One major difference in style between Macbeth V.i and the rest of the play is that the scene takes place in darkness, lit only by the candle Lady Macbeth brings on stage as she sleepwalks. Her lady in waiting comments that Lady Macbeth "has light by her continually; 'tis her command."
Fearing the dark, Lady Macbeth insists on the light of a candle to ward off her fears, anxiety and guilt. Yet, even as she sleeps, her troubled conscience drives her to walk, talk, and relive her evil deeds. In her sleep, Lady Macbeth washes her hands compulsively in an effort to cleanse her guilt. She proclaims that she and Macbeth have no need to fear punishment for their evil deeds when she says, "What need we fear who knows it, when none can call our power to account?" Yet she also expresses her fear of eternal damnation: "Hell is murky!"
Of course, when Shakespeare wrote this play, theater took place in daylight under an open sky. After all, there were no electric lights. During this time, playwrights used props like lit torches or candles to indicate darkness and audiences used their imaginations to complete the scene. Shakespeare set this scene at night because the darkness represents the condition of Lady Macbeth's troubled heart and conscience.
Another major difference is that almost all of V.i is written in prose.
Shakespeare uses blank verse--unrhymed lines of iambic pentameter--most of the time.
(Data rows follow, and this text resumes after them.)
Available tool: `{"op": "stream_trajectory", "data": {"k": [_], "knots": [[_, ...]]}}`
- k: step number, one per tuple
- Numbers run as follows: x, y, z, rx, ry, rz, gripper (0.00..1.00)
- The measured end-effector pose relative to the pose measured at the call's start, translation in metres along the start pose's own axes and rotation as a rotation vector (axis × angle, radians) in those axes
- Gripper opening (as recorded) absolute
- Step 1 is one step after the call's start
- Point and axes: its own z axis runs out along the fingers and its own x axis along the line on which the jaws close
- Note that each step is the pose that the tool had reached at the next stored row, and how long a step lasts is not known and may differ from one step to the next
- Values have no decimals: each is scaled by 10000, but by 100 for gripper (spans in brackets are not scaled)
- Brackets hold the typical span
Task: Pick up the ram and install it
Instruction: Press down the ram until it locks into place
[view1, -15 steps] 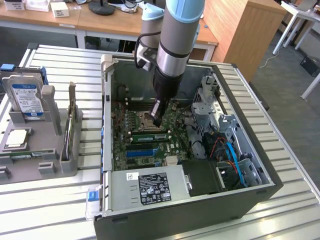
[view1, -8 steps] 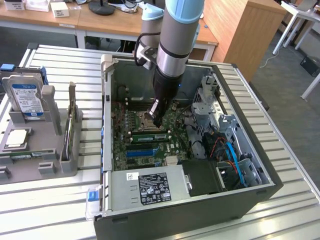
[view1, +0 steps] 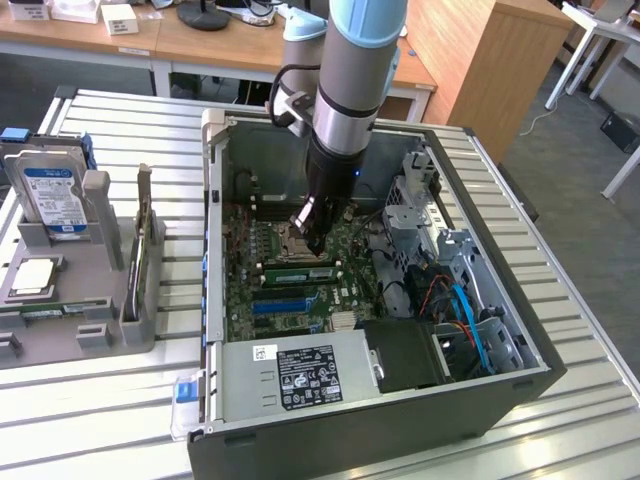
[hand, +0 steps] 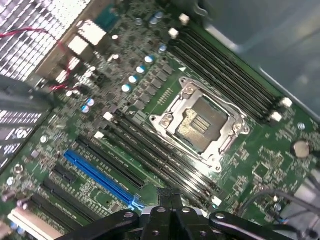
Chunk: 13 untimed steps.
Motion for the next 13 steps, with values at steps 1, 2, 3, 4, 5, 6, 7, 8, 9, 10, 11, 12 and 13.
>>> {"op": "stream_trajectory", "data": {"k": [1, 2, 3, 4, 5, 6, 7, 8, 9, 10, 11, 12, 13], "knots": [[0, 0, 1, 9, -6, 165, 11], [0, 0, 3, 18, -11, 330, 11], [0, 0, 4, 27, -16, 497, 11], [0, 0, 5, 36, -22, 661, 11], [0, 0, 7, 44, -28, 829, 11], [1, 0, 8, 53, -33, 995, 11], [1, 0, 10, 63, -39, 1177, 11], [1, 0, 11, 71, -45, 1342, 11], [1, 0, 12, 81, -50, 1509, 11], [1, 0, 13, 90, -55, 1674, 11], [1, 0, 15, 98, -61, 1836, 11], [1, -1, 16, 107, -67, 1998, 11], [1, -1, 17, 116, -72, 2174, 11]]}}
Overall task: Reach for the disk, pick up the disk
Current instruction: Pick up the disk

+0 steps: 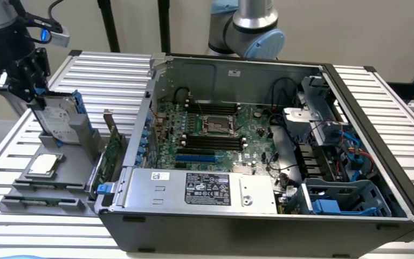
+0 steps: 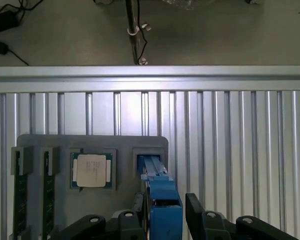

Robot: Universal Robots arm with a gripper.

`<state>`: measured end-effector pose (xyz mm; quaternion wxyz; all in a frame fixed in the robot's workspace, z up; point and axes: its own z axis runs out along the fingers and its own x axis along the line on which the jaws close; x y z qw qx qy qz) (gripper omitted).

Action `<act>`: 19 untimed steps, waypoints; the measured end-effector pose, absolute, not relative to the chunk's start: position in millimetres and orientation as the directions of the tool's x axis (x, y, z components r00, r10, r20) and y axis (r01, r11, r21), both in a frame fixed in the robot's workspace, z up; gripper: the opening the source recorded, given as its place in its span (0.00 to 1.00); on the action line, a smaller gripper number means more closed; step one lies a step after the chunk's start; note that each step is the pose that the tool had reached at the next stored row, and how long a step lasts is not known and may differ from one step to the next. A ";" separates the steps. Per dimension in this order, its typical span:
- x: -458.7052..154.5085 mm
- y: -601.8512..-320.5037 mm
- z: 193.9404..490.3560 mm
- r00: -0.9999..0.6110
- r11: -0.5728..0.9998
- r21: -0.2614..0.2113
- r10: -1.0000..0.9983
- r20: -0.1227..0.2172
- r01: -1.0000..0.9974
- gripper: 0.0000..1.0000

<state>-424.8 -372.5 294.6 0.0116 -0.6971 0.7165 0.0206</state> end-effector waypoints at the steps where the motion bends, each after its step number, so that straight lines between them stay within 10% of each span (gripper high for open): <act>1: -424.9 -372.5 294.6 -0.027 0.027 0.013 -0.999 -0.045 -1.000 0.46; 19: -424.9 -383.4 294.6 -0.028 0.027 0.013 -0.999 -0.046 -1.000 0.33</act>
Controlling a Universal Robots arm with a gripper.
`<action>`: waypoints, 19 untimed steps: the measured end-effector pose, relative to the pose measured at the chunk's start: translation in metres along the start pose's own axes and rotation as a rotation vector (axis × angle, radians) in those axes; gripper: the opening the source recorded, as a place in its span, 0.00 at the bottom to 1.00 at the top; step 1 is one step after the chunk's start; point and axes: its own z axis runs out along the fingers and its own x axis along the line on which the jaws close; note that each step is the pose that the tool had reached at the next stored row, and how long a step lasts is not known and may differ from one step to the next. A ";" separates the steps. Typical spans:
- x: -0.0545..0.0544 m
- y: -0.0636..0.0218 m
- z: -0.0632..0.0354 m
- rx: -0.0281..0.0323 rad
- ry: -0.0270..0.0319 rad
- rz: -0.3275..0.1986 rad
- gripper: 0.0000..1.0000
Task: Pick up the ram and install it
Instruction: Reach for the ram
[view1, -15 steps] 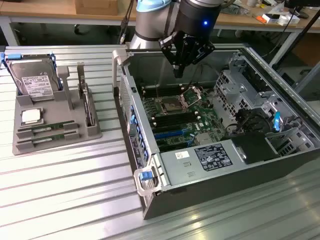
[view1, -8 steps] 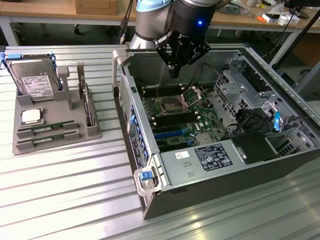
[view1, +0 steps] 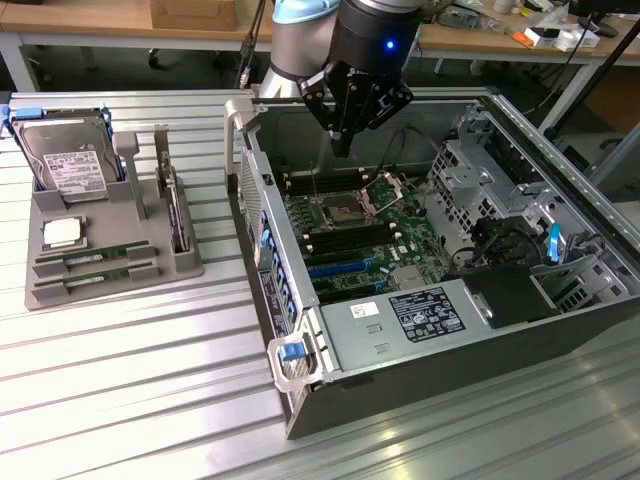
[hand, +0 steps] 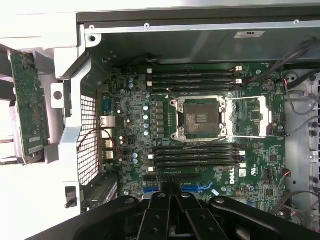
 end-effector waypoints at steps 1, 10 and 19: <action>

Blank verse has ten syllables per line with every other syllable accented (emphasized), starting with an unaccented syllable.
However, when a common or lower class character speaks, Shakespeare generally writes their lines in prose. Prose is the kind of language we speak, read and write every day. Prose is written without concern for the way the words sound (meter or rhythmic patterns of the words, rhyme, alliteration, etc.). Lines of prose end when the text reaches the right margin; lines of verse end when the author chooses.
Sometimes Shakespeare uses prose to indicate that a character is vulgar or morally diminished. In Romeo and Juliet, Juliet's nurse speaks in prose because she is a peasant--a commoner. Mercutio, on the other hand, is a nobleman--he is, in fact, related to the prince. Yet he speaks in prose, too. Why? Mercutio's prose reflects that fact that his character is somewhat crude and base. He makes vulgar sexual innuendos and implies that Romeo's feelings for Rosaline are nothing more than sexual impulses (which, of course, they likely are).
Given the way Shakespeare uses verse and prose, it makes sense to conclude that the lady in waiting and the doctor use prose in Macbeth V.i because they are not nobles. Lady Macbeth, on the other hand, uses prose because, while she is a noblewoman, her moral state is very base.